Binding of NH₂-terminal PTH/PTHrP peptides to the PTH1R can stimulate adenylyl cyclase/PKA and/or phospholipase C/PKC signaling pathways (33, 47). A previous report by Huang et al. (21) demonstrated a PTH(1-34)-mediated increase in cAMP formation in cerebral microvessels ex vivo, suggesting that the vasodilatory effects of PTHrP(1-34) demonstrated here could be mediated via an adenylyl cyclase signaling pathway. Consistent with this hypothesis and with the demonstrated role of cAMP in mediating PTHrP(1-34) vasodilation in non-CNS vascular beds (28, 46), superfusion of the pial arterioles with PTH(3-34), a peptide that binds to the PTH1R but does not stimulate cAMP formation (21, 31), had no effect on arteriolar diameter. Homologous desensitization to the sustained vasodilatory effects of PTH/PTHrP peptides, but not heterologous desensitization to subsequent dilation by other cAMP-stimulating agents, such as forskolin, has been reported to occur in response to PTH/PTHrP peptides in some non-CNS vascular beds (28, 31). However, under the conditions of the experiments described here, neither homologous nor heterologous desensitization of the cerebral microcirculation was seen in response to PTHrP(1-34) treatment.

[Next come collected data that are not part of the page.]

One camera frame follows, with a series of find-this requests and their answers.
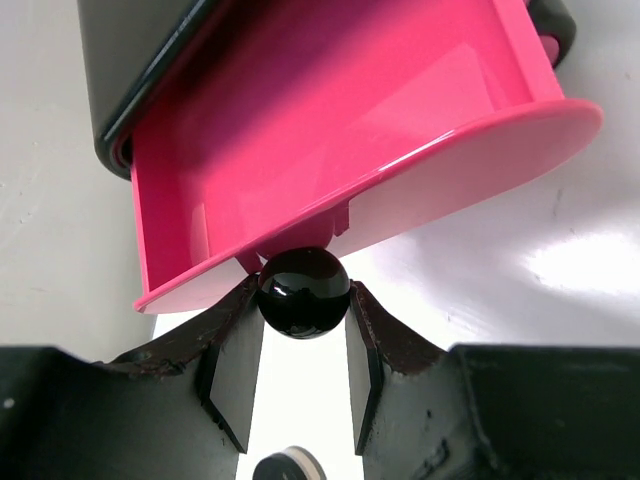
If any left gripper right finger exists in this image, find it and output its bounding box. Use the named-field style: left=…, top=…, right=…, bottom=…
left=345, top=281, right=450, bottom=455

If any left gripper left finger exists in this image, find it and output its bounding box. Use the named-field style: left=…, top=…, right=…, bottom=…
left=107, top=274, right=264, bottom=454

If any black round compact jar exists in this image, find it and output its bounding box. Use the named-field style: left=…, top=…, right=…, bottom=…
left=252, top=445, right=327, bottom=480

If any black drawer organizer box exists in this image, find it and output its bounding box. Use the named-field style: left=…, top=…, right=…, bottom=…
left=78, top=1, right=576, bottom=191

Because parenchymal and pial arterioles respond similarly to vasoactive stimuli (39), these findings suggest that sustained increases in PTHrP in the cerebral microcirculation, such as those occurring during ischemia, may be associated with a sustained increase in the diameter of those microvessels that regulate local blood flow.

Finally, the demonstration of a protective effect of PTHrP(1-34) peptide treatment in limiting cortical infarct size is consistent with the hypothesis that endogenously produced PTHrP also has a protective effect in ischemic brain. In particular, because a lack of collateral blood flow and differences in microvascular structure that may allow for early plugging of terminal arterioles make the striatal region more difficult to salvage following MCAO (50), the isolated protective effect of PTHrP(1-34) treatment in decreasing cortical, but not striatal, infarct size suggests that this vasodilatory peptide is neuroprotective in those areas of the brain that can be most easily salvaged by an increase in blood flow.

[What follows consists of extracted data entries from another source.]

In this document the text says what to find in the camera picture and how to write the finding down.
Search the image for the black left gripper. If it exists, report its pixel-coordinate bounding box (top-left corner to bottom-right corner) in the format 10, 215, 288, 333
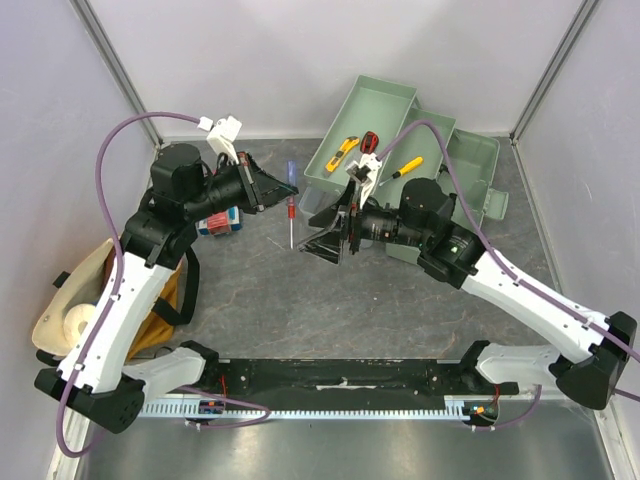
184, 150, 298, 222

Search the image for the blue handled screwdriver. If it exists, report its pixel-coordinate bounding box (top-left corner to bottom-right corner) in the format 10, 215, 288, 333
287, 160, 297, 249

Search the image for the yellow utility knife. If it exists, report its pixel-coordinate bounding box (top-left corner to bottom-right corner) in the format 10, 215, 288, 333
323, 136, 360, 177

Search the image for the red black utility knife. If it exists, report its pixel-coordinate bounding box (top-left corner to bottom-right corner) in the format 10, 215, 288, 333
360, 131, 379, 154

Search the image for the yellow handled screwdriver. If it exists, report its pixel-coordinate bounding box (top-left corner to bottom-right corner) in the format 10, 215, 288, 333
379, 156, 424, 186

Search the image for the translucent green tool box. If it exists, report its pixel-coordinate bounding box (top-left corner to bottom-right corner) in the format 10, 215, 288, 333
298, 74, 510, 264

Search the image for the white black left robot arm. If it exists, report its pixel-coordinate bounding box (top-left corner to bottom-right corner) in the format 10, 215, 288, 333
32, 143, 297, 434

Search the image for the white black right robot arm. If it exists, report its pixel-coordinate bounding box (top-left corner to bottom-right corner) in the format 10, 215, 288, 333
298, 178, 637, 410

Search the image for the blue white small box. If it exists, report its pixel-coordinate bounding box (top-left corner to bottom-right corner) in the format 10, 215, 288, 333
196, 206, 243, 236

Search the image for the red box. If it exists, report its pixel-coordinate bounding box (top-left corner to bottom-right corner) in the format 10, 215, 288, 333
204, 212, 232, 235

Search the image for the beige canvas tote bag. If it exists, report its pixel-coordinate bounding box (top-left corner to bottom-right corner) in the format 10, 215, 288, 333
32, 239, 200, 359

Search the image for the white paper roll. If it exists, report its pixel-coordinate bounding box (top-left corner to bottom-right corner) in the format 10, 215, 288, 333
62, 303, 96, 343

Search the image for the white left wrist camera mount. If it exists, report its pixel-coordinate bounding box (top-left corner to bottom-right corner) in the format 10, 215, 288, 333
197, 115, 243, 164

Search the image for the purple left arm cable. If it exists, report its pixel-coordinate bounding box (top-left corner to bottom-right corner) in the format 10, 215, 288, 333
55, 112, 274, 459

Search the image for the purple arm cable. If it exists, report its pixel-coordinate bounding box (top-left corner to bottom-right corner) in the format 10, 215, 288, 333
55, 112, 274, 459
377, 118, 640, 434

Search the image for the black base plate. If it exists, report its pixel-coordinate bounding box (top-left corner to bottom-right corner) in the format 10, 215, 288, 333
195, 358, 519, 397

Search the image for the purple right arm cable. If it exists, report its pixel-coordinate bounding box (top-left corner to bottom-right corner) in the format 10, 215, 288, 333
377, 118, 640, 434

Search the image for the aluminium frame post left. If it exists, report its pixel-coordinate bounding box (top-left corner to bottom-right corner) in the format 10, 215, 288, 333
69, 0, 165, 147

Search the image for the aluminium frame post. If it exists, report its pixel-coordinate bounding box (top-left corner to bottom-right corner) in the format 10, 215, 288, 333
509, 0, 601, 145
69, 0, 165, 147

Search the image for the aluminium frame post right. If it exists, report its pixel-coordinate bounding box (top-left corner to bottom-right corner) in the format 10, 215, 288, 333
509, 0, 601, 145

In summary, the studies described here provide novel evidence demonstrating an increase in local vascular PTHrP gene expression in ischemic brain, as well as the ability of NH₂-terminal PTHrP to act as a potent vasodilator in the pial microcirculation and to reduce cortical infarct size by almost 50%. Additional studies will be required to identify all possible CNS targets for PTHrP action during ischemia, as PTHrP, in addition to the vasodilatory effects demonstrated here, has also been reported to have direct protective effects on neurons and to induce glial expression of neuroprotective cytokines (2, 16, 32). However, the beneficial effect of PTHrP on cortical infarction is consistent with the hypothesis that endogenous increases in cerebral PTHrP may serve to protect the brain during ischemia by preserving cerebral blood flow. Moreover, the demonstration of a protective effect of exogenously administered PTHrP(1-34) suggests that this peptide, which has been administered in clinical trials for the treatment of osteoporosis in doses as high as 400 µg/day (20), may also be useful in acute therapeutic interventions aimed at improving clinical outcomes in patients suffering from stroke.